Does anybody know what an electrician position at a utility company does? I know the lineman obviously do line work but i never knew there were electrician positions at utility companys also. Any insight on what they do would be greatly appreciated. Also does anybody know how much an electrician at a utility company would be making hourly compared to a lineman? Thanks everyone.


----------



## MDShunk (Jan 7, 2007)

Probably substation electrician. They're the ones who actually think sometimes.


----------



## John Valdes (May 17, 2007)

MDShunk said:


> Probably substation electrician. They're the ones who actually think sometimes.

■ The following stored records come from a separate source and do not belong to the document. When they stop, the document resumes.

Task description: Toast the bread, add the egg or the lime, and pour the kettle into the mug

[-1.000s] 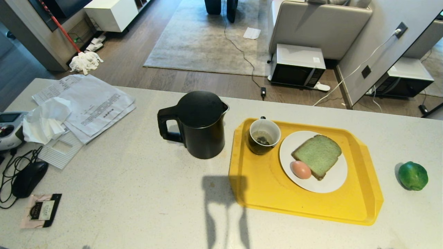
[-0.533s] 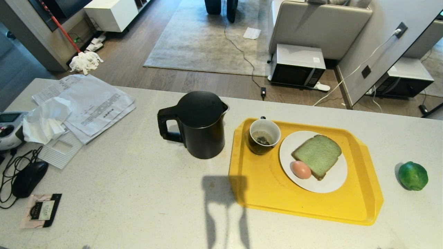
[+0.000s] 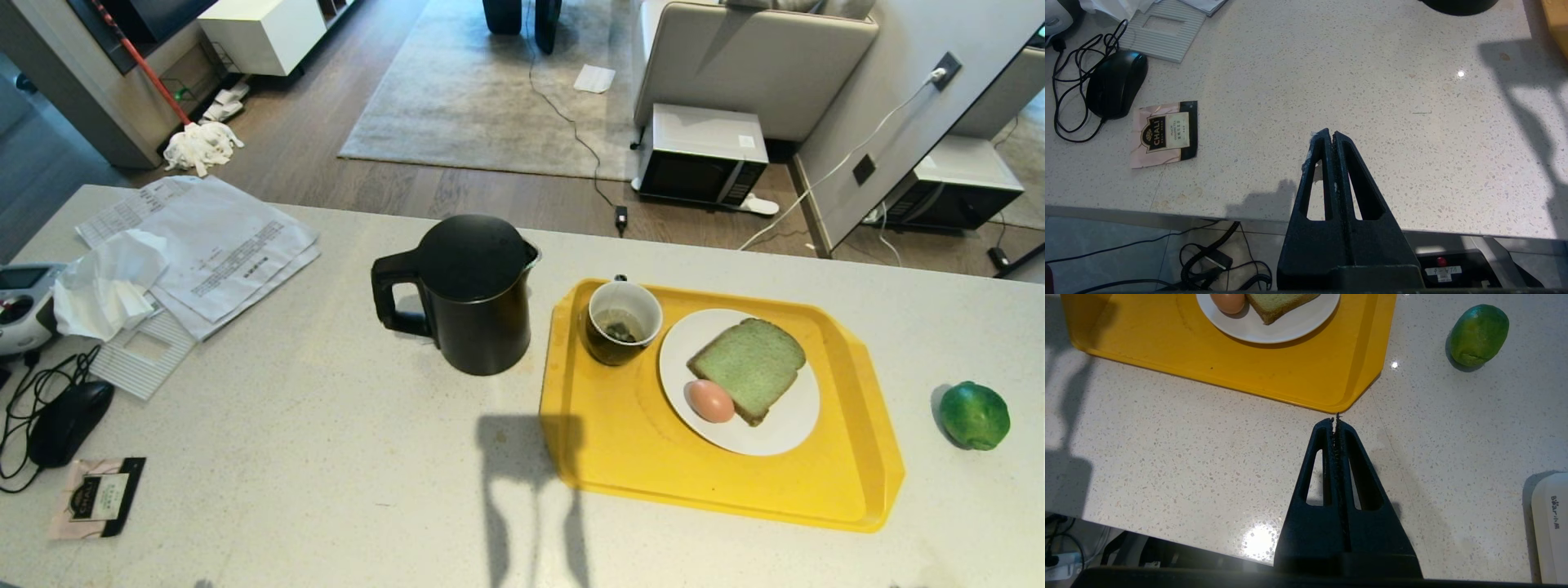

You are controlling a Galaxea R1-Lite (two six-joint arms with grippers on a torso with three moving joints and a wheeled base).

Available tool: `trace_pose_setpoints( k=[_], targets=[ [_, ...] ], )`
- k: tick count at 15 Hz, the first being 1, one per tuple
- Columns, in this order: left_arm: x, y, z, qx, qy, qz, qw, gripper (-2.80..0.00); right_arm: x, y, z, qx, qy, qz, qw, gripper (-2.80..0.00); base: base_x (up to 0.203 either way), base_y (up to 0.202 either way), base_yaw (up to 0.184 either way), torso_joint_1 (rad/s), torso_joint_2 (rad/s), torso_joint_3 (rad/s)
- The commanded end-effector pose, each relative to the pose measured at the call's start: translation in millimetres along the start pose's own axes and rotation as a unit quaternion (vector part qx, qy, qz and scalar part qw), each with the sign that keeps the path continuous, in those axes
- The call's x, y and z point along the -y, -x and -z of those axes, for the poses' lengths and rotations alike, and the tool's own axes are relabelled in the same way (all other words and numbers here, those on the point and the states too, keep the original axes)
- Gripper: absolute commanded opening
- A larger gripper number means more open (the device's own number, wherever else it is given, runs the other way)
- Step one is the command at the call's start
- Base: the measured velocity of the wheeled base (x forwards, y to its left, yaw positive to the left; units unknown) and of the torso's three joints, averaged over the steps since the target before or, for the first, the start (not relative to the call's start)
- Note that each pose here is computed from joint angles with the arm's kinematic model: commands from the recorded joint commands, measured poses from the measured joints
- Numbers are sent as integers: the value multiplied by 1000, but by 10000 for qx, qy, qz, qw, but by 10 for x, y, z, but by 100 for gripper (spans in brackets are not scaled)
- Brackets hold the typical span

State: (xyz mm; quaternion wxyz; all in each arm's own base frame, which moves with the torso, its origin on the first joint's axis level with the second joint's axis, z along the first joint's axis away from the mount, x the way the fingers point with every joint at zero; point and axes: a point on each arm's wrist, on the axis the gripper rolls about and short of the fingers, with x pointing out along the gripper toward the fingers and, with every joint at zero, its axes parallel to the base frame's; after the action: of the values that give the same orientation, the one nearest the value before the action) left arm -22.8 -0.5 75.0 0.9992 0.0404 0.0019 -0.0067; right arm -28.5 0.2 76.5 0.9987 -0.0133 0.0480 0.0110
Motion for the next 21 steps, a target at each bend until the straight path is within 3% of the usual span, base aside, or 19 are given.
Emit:
trace_pose_setpoints(
  k=[1,21],
  targets=[
    [0,-1,-1,-10,-2,-3,10000,-280,0,-1,2,-9,2,-4,10000,-280,0,0,0,0,0,0],
    [0,-1,-1,-10,-2,-3,10000,-280,0,-1,2,-9,2,3,10000,-280,0,0,0,0,0,0]
  ],
)
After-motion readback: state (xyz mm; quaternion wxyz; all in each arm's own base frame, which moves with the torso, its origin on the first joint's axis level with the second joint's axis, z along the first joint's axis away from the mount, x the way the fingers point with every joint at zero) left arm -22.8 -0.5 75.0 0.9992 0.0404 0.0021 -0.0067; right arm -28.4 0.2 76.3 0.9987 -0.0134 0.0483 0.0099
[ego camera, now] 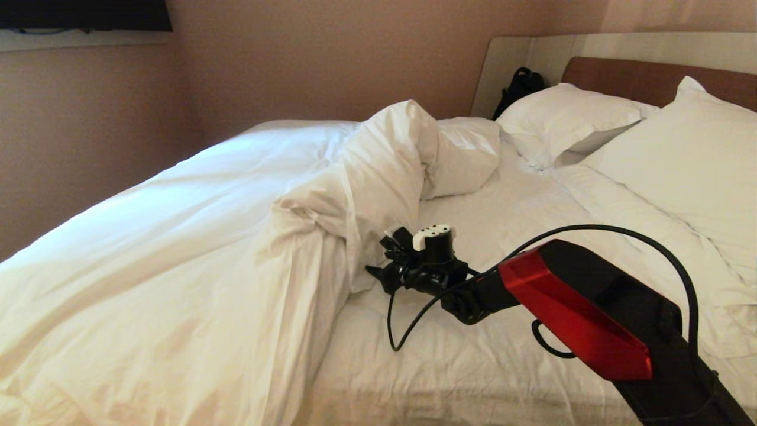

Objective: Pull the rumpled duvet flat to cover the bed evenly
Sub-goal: Hold the folded corner of the quilt

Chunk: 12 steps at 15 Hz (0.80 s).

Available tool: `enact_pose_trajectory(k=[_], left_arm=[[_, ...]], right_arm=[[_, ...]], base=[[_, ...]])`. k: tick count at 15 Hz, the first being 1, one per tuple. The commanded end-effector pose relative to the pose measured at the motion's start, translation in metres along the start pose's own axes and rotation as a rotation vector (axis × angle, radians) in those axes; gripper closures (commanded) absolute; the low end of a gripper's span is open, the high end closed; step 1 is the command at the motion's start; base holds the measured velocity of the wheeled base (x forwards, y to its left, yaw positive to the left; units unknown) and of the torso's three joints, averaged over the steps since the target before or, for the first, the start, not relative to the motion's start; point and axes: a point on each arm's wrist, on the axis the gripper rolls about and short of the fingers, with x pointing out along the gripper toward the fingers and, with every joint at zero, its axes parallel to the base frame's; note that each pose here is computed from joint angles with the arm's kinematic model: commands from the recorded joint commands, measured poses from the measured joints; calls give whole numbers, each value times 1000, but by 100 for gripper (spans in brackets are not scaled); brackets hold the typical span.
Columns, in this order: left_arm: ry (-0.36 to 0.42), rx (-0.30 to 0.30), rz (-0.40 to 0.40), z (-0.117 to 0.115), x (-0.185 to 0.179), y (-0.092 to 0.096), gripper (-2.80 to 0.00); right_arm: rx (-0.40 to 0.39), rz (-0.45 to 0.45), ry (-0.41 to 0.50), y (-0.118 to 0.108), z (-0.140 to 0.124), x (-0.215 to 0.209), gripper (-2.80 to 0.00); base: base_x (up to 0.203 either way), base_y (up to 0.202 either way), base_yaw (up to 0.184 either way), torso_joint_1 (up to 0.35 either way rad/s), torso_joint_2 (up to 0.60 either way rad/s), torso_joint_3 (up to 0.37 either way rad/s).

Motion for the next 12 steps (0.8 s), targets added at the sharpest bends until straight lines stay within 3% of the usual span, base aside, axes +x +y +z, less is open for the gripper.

I would hope the guys high up in the air working on live wires would have to be thinking all the time.


----------



## sparky970 (Mar 19, 2008)

The one's here make the same as the linemen and belong to their local. They take care of all the maintenance in the substations, rebuild transformers, grounding, construction, relays, and more. I was talking to one of the substation electricians this week when I was wiring a new overhead door at their operations center.


----------



## brian john (Mar 11, 2007)

And you could be a maintenance electrician, doing repairs and installs at all their facilities.


----------



## macmikeman (Jan 23, 2007)

I got to watch a couple of inside electricians at work for HECO at an office facility they lease while I was installing conduits for an access control system. The were putting in new main distribution panel and distribution panels. The work was first class awesome, I was impressed as hell at those guys.


----------



## brian john (Mar 11, 2007)

macmikeman said:


> I got to watch a couple of inside electricians at work for HECO at an office facility they lease while I was installing conduits for an access control system. The were putting in new main distribution panel and distribution panels. The work was first class awesome, I was impressed as hell at those guys.



Often these guys are on a no bid job, do not have to worry about time, material cost or other issues facing contractors.


----------



## MDShunk (Jan 7, 2007)

brian john said:


> Often these guys are on a no bid job, do not have to worry about time, material cost or other issues facing contractors.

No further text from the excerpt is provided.